Durante il terzo periodo di detenzione di Perets “era stato deciso che ci sarebbe stato un unico tempo di scrittura per tutte le donne. Da 20 minuti a mezz’ora, se i comandanti lo decidevano. Ogni giorno era diverso. A volte i comandanti ci dicevano che la scrittura di oggi sarebbe stata consentita solo alle donne che volessero scrivere richieste alle autorità carcerarie. E così non ho ricevuto una penna domenica o lunedì la scorsa settimana. Puoi scrivere solo in cortile, solo su due panchine, e tutte si accalcano su di esse. A volte escono 20 ragazze per scrivere, ma ci sono solo cinque penne. E comunque tutte devono tornare in cella dopo la mezz’ora. I comandanti stanno sopra di noi e leggono ciò che scriviamo. Ho scritto una lettera al mio ragazzo e uno dei comandanti mi ha chiesto: ‘Cosa, hai un fidanzato?’” Dopo che il tempo di scrittura è scaduto,
“Possiamo essere nel cortile e improvvisamente il comandante dice: ‘Chi vuole scrivere?’ È completamente casuale. E non ho tempo per tornare in cella e prendere il mio libretto di sudoko. Può essere alle 15:00 o alle 18:00 e potrebbe non accadere affatto. Quando un giorno abbiamo detto alla comandante che non avevamo ricevuto penne, lei ha risposto: “Giusto, e oggi non ne avrete”. Ho cercato di capire il motivo del divieto. La risposta principale è che potremmo pugnalarci a vicenda. Allora perché c’è il divieto di pennarelli, che non possono pugnalare? I comandanti portano lamette da barba alle ragazze. Non è pericoloso? Un’altra risposta è che non vogliono che scribacchiamo sui muri e sulle uniformi. Ci sono telecamere in ogni cella tranne che nelle docce e nei bagni. Nel cortile ascoltano ovunque. Per tutto il tempo possono vedere cosa stiamo facendo e punirci. Uno dei comandanti mi ha detto, con rabbia, che una penna è un privilegio e non un diritto. Sono venuta qui con il sudoko e scrivendo opuscoli, con ogni tipo di progetto per documentare quello che succede in prigione. E sono tornata a casa con tutto quasi vuoto”.

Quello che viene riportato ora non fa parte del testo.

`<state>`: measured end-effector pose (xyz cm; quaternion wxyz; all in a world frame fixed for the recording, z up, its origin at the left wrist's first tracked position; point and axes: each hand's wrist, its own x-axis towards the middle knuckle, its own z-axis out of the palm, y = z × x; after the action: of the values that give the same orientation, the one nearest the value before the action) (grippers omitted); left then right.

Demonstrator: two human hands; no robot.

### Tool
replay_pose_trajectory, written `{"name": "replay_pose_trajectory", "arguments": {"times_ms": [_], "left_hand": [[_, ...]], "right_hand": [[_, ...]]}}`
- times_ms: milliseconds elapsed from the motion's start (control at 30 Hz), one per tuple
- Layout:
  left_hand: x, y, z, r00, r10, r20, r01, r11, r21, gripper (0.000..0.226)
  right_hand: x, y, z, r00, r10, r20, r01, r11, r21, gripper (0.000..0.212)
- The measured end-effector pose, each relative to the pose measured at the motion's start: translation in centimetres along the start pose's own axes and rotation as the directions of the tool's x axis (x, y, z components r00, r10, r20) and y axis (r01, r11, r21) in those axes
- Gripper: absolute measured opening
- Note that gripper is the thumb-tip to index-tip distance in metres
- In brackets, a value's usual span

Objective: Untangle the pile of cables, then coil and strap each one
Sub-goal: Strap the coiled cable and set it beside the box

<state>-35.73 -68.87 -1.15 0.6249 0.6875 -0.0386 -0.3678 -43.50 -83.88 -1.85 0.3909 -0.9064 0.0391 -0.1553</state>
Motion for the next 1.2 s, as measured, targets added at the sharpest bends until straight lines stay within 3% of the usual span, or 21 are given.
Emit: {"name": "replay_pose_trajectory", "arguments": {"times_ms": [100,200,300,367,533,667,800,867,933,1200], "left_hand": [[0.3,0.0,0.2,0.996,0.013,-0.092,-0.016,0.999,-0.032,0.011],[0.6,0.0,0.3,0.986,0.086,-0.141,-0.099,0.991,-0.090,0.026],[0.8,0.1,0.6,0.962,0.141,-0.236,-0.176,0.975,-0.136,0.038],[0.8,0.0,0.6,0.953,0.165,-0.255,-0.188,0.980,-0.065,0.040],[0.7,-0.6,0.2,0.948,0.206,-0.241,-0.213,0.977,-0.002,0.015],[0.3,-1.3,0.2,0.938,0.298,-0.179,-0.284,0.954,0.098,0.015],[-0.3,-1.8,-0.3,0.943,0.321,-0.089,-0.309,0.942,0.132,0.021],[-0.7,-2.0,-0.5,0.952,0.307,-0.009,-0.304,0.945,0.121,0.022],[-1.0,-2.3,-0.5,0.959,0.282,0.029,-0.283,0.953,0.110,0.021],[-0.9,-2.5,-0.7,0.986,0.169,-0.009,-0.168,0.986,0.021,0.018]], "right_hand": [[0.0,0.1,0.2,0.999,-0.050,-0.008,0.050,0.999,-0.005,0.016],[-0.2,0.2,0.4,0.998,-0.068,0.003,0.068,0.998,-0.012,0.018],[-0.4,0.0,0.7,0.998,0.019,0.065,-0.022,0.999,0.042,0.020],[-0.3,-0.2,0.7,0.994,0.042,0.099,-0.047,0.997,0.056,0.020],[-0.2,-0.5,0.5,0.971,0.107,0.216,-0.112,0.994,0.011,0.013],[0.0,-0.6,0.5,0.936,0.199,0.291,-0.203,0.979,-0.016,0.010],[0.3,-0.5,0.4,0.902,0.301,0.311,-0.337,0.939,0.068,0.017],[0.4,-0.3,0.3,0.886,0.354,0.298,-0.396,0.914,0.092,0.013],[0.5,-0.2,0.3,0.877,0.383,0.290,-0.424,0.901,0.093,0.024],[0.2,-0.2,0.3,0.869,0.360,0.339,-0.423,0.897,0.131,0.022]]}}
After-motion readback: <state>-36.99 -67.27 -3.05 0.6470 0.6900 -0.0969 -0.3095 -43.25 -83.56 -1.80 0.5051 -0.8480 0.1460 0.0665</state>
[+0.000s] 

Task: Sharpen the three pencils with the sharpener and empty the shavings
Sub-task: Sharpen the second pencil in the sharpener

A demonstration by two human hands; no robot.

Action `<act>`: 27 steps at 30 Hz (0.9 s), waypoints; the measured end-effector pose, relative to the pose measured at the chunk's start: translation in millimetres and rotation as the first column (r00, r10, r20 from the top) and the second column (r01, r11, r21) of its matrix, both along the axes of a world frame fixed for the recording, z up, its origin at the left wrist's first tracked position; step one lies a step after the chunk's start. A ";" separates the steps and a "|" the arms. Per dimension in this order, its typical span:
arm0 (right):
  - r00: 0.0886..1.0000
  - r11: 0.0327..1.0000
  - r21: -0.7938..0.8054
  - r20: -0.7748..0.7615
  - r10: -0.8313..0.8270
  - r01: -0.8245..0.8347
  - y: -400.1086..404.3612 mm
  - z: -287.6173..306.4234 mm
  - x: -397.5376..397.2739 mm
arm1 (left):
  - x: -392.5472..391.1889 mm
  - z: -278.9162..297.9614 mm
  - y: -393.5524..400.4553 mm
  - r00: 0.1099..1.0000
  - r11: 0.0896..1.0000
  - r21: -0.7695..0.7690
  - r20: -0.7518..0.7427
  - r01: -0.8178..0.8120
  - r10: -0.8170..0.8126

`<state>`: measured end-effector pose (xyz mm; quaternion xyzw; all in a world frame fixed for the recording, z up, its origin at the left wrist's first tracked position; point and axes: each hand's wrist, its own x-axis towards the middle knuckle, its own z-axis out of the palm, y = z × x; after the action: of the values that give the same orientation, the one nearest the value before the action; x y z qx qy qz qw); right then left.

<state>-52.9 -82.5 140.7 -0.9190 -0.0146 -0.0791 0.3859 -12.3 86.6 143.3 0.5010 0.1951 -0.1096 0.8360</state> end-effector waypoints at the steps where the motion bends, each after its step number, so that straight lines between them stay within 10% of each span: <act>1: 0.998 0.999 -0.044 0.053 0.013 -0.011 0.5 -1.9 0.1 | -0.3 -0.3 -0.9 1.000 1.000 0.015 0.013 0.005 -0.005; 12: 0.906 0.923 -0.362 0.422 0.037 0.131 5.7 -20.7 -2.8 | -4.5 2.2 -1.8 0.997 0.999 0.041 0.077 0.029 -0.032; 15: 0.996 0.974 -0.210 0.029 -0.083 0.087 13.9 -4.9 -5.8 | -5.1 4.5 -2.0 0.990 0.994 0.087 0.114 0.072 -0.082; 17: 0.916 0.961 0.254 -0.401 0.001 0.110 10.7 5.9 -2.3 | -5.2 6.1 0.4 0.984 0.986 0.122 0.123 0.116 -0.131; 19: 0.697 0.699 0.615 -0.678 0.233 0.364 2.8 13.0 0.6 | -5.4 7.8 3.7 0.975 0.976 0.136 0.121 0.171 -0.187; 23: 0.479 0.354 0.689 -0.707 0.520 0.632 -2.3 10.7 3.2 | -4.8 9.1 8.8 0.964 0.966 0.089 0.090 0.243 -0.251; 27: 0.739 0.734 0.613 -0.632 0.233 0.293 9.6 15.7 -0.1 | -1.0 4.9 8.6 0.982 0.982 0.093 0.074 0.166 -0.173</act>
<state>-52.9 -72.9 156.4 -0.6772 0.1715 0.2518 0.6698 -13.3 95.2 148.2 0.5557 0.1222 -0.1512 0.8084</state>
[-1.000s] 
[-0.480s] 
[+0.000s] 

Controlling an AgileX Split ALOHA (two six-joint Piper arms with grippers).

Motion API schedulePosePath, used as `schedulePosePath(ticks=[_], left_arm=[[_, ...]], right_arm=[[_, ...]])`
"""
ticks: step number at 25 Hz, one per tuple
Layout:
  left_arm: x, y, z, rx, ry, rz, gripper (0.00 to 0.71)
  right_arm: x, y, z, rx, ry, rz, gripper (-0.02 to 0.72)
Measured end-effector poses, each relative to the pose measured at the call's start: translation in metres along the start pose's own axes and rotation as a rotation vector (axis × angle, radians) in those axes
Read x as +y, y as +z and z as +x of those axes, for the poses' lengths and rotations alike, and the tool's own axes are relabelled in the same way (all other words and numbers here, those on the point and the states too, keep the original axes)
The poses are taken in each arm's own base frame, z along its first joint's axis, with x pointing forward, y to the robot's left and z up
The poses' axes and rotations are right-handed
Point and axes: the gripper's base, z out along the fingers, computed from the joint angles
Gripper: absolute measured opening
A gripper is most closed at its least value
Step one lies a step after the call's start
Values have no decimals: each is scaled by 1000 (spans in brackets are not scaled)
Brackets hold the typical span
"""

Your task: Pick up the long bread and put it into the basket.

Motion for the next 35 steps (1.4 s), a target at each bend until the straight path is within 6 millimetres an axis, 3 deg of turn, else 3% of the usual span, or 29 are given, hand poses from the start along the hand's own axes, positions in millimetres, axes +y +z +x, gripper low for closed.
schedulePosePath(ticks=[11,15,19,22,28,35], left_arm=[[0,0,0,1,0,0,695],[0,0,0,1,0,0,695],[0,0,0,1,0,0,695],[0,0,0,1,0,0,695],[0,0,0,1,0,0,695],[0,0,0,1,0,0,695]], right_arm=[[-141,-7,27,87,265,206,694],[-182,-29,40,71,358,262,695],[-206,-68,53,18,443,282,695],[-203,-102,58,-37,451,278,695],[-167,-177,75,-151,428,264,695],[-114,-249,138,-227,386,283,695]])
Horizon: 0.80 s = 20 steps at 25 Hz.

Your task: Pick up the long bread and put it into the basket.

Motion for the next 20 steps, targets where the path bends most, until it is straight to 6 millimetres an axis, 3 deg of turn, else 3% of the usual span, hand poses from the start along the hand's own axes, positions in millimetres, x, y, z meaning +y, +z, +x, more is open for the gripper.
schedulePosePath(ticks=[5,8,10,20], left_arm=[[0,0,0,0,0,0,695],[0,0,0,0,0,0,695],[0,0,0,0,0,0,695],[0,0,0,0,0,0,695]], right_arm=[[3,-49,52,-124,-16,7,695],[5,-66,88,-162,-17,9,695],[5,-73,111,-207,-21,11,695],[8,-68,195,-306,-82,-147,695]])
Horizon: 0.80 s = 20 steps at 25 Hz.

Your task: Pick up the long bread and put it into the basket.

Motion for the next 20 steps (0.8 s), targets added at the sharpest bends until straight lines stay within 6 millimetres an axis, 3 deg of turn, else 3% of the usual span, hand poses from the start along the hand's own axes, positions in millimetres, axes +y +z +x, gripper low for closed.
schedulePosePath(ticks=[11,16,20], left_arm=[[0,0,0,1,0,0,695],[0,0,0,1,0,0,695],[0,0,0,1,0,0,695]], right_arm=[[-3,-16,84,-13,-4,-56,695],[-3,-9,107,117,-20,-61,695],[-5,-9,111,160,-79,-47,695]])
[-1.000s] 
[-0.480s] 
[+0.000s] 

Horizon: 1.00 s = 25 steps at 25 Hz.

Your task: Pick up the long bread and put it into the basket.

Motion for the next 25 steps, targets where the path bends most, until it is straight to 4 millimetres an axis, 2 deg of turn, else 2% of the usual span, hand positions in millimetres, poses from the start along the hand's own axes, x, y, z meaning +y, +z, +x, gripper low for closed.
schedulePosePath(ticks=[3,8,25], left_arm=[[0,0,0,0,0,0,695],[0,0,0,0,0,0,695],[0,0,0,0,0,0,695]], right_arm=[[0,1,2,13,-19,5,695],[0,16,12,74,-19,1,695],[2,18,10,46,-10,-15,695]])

L’assistente del ministro della Difesa ha scritto a MK (deputata) Lasky che era stato deciso di revocare il divieto di scrivere “fintanto che i prigionieri non faranno un uso illecito di strumenti per scrivere”. Molto probabilmente Perets tornerà in prigione questa settimana, rifiutando per la quarta volta di partecipare all’oppressione dei palestinesi. Solo allora sapremo se la promessa di revocare la restrizione alla scrittura viene mantenuta.